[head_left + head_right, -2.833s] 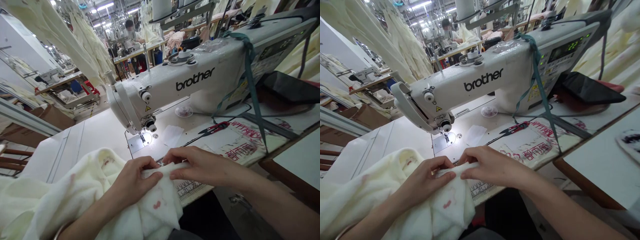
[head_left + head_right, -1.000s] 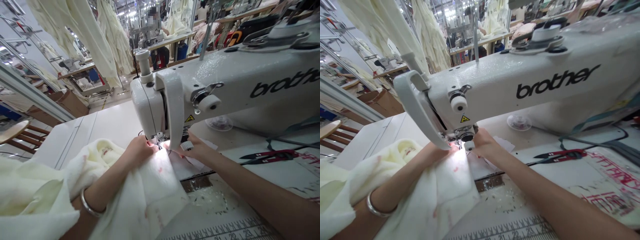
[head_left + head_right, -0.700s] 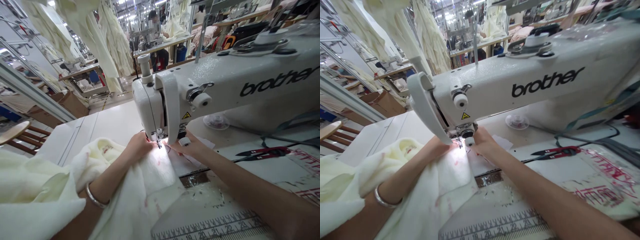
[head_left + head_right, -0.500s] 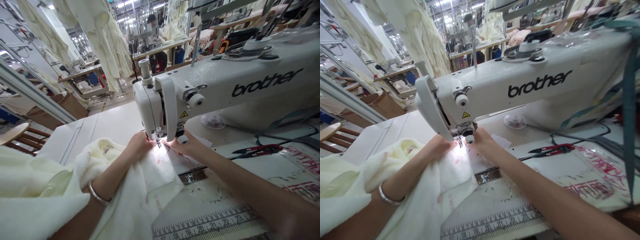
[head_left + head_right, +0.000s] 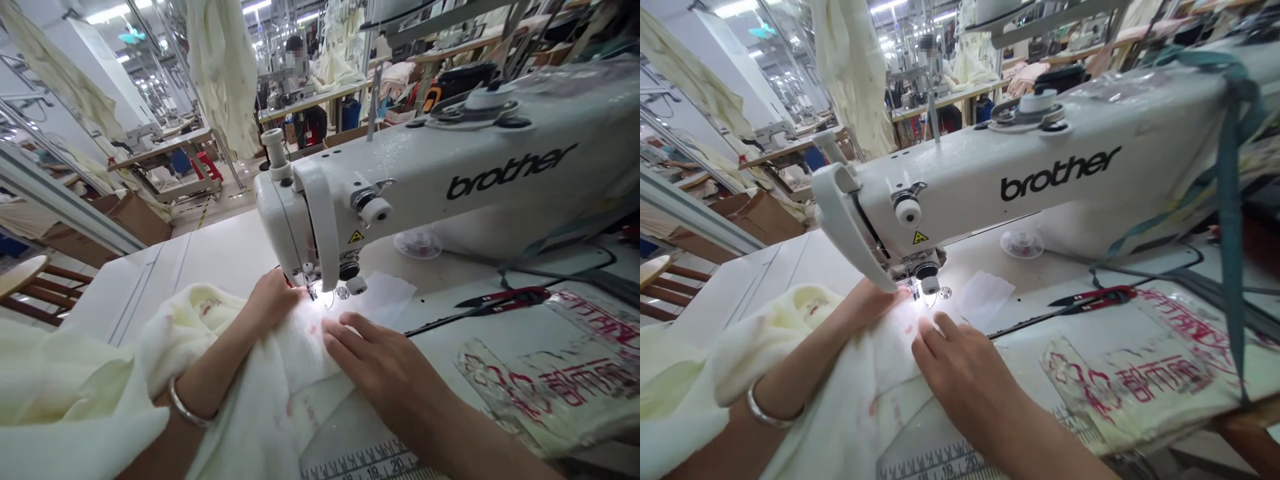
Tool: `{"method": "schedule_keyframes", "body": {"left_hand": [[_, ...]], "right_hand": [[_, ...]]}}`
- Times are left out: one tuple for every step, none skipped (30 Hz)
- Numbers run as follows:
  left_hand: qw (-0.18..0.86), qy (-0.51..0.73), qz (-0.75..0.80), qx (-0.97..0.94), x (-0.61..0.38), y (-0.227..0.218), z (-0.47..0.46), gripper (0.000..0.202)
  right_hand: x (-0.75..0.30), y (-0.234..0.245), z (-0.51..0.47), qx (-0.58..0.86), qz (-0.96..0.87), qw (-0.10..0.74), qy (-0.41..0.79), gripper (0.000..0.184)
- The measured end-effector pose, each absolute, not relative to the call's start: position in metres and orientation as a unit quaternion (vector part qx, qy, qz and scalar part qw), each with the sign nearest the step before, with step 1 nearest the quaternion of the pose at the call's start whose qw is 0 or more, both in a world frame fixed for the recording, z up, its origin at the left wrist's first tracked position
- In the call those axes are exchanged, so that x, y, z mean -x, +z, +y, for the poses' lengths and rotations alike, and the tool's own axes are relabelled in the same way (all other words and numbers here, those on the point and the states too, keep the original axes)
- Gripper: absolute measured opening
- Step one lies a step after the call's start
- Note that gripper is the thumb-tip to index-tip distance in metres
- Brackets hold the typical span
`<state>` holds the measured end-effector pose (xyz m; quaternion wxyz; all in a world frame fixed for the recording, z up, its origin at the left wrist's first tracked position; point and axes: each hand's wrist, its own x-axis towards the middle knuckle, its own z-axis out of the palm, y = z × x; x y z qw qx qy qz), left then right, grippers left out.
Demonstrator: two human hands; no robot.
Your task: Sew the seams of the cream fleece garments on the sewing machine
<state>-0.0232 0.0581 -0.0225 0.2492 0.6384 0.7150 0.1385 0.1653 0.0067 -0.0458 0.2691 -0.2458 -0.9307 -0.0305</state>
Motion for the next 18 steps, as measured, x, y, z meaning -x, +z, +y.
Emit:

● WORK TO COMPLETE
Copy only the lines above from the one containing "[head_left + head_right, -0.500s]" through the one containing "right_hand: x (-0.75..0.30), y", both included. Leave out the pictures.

● RESULT
[head_left + head_right, -0.500s] 
[head_left + head_right, +0.000s] 
Tool: `{"method": "schedule_keyframes", "body": {"left_hand": [[_, ...]], "right_hand": [[_, ...]]}}`
- Times are left out: one tuple for every step, none skipped (30 Hz)
- Numbers run as follows:
  left_hand: qw (-0.18..0.86), qy (-0.51..0.73), qz (-0.75..0.80), qx (-0.97..0.94), x (-0.61..0.38), y (-0.227..0.218), z (-0.47..0.46), gripper (0.000..0.202)
  right_hand: x (-0.75..0.30), y (-0.234..0.245), z (-0.51..0.47), qx (-0.58..0.86), qz (-0.96..0.87), qw (-0.10..0.74), qy (-0.41..0.79), gripper (0.000..0.184)

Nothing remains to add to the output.